How Technology for Good creates sustainable competitive advantage

In recent years, the work of some industries has negatively impacted society, from environmental damage to lack of access or inclusion. There is an increasingly widespread belief that many companies are profiting and prospering at the expense of broader communities, despite an increasing global focus on CSR activities.

“Thin” value, as described by economist Umair Haque in his book The New Capitalist Manifesto, is when companies create value for the business by taking it from consumers without considering the externalities caused by their products. On the other hand, “thick” value is when companies create value for society as well as for shareholders.

Companies that create thick value do it by being so efficient that they decrease the carbon footprint of their operations and create new products that positively impact the environment and people’s lives.

There is an ever growing awareness that governments and NGO’s lack sufficient capabilities to fully meet all of the social problems we face today. And here is where the profitability paradox of thin value becomes clear.

When new innovations, products and technologies become widely adopted, competitive advantage is lost. Consumers want even better performance, usability, and they start asking about societal impact; this is the technology adoption lifecycle that Geoffrey Moore calls Crossing the Chasm.

Businesses that make a profit without “purpose” will ultimately burn their competitive advantage to ashes and end up in a red ocean.
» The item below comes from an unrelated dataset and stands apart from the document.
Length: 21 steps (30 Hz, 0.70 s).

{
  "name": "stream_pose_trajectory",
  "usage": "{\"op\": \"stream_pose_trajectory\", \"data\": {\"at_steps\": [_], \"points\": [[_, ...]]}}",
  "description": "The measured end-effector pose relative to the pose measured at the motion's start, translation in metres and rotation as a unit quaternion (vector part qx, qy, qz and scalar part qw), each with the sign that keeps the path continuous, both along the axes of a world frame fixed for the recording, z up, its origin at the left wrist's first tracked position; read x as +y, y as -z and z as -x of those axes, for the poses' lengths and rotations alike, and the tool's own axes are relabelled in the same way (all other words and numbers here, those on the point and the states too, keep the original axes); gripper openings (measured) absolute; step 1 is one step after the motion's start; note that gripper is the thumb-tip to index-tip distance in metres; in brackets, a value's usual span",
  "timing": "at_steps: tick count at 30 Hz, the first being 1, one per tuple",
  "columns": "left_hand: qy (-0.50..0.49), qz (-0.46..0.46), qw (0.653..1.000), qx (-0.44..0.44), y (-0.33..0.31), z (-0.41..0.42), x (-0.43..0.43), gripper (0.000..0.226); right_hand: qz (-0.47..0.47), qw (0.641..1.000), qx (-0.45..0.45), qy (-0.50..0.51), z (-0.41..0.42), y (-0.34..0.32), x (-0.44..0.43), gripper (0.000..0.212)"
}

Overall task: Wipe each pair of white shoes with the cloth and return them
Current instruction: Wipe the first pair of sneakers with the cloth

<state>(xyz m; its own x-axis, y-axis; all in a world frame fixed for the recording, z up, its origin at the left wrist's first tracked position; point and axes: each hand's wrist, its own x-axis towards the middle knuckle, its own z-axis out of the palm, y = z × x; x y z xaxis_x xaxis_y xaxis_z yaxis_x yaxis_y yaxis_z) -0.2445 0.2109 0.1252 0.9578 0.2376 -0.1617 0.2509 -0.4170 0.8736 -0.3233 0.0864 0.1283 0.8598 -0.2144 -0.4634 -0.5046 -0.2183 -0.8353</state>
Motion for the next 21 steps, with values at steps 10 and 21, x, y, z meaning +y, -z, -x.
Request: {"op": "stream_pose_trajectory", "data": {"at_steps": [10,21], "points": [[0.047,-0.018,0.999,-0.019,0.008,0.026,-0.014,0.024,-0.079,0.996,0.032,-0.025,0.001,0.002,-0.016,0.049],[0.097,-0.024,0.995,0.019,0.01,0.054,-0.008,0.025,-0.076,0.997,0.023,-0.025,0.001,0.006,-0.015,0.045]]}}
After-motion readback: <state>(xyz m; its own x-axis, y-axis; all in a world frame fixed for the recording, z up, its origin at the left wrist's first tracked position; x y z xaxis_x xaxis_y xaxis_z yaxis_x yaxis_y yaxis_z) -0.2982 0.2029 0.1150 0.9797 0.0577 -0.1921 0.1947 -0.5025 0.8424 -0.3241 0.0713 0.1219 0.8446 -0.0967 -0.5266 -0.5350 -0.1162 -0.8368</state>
Companies infused with purpose, on the other hand, will have the passion to seek out the “shared” value that confers sustainable advantage.

So what companies should do by then? It’s a serious question, and the answer is not simple because it might impact the course and the strategic positioning of a company.
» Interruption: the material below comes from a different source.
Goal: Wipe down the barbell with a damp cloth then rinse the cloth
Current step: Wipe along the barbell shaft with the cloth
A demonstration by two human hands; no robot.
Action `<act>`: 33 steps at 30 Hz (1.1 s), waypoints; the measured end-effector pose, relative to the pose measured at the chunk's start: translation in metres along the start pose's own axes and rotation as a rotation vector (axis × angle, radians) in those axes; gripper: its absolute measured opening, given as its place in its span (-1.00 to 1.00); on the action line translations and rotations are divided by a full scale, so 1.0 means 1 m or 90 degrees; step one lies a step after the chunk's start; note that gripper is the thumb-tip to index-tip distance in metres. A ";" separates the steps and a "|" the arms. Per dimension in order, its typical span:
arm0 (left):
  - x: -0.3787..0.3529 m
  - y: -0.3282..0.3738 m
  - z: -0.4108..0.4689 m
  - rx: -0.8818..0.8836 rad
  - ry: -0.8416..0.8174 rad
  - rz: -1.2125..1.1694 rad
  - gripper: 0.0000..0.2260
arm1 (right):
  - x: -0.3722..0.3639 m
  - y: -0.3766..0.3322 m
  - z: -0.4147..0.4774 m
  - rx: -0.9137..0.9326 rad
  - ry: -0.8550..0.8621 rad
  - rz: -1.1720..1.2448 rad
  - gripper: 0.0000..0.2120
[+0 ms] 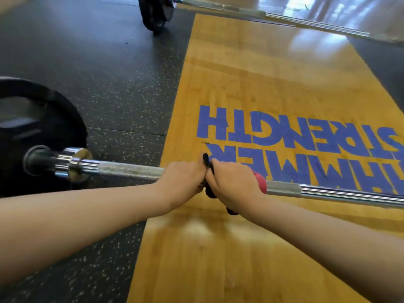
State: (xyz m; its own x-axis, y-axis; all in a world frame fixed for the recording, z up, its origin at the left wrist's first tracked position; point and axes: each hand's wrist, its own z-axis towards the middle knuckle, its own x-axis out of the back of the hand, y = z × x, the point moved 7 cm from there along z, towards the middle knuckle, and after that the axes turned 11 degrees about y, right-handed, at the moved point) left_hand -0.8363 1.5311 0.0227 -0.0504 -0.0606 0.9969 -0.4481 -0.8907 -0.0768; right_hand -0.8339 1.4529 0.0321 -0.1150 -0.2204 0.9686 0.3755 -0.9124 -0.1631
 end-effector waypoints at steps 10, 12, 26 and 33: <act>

Ericsson was one of the first private companies to add an additional stakeholder to its corporate business strategy along with customers, employees and shareholders, and it is “society”.

Technology For Good is Ericsson’s platform for engaging customers, employees and partners. It builds on our technology leadership and our skilled employees, as we engage in public and private partnerships to help meet global challenges.

Technology for Good engagement creates sustainable competitive advantage and thick value. It is also a source of innovation within the company aimed at societal impact. Aligning our strategic positioning with the Technology for Good concept fundamentally opens up new ways of thinking about our business.

Furthermore, high performing employees are motivated not only by financial compensation but a sense of purpose, which Technology for Good offers. In a marketplace where talent is at a premium, companies that are seen to be contributing to society with thick value have a clear advantage.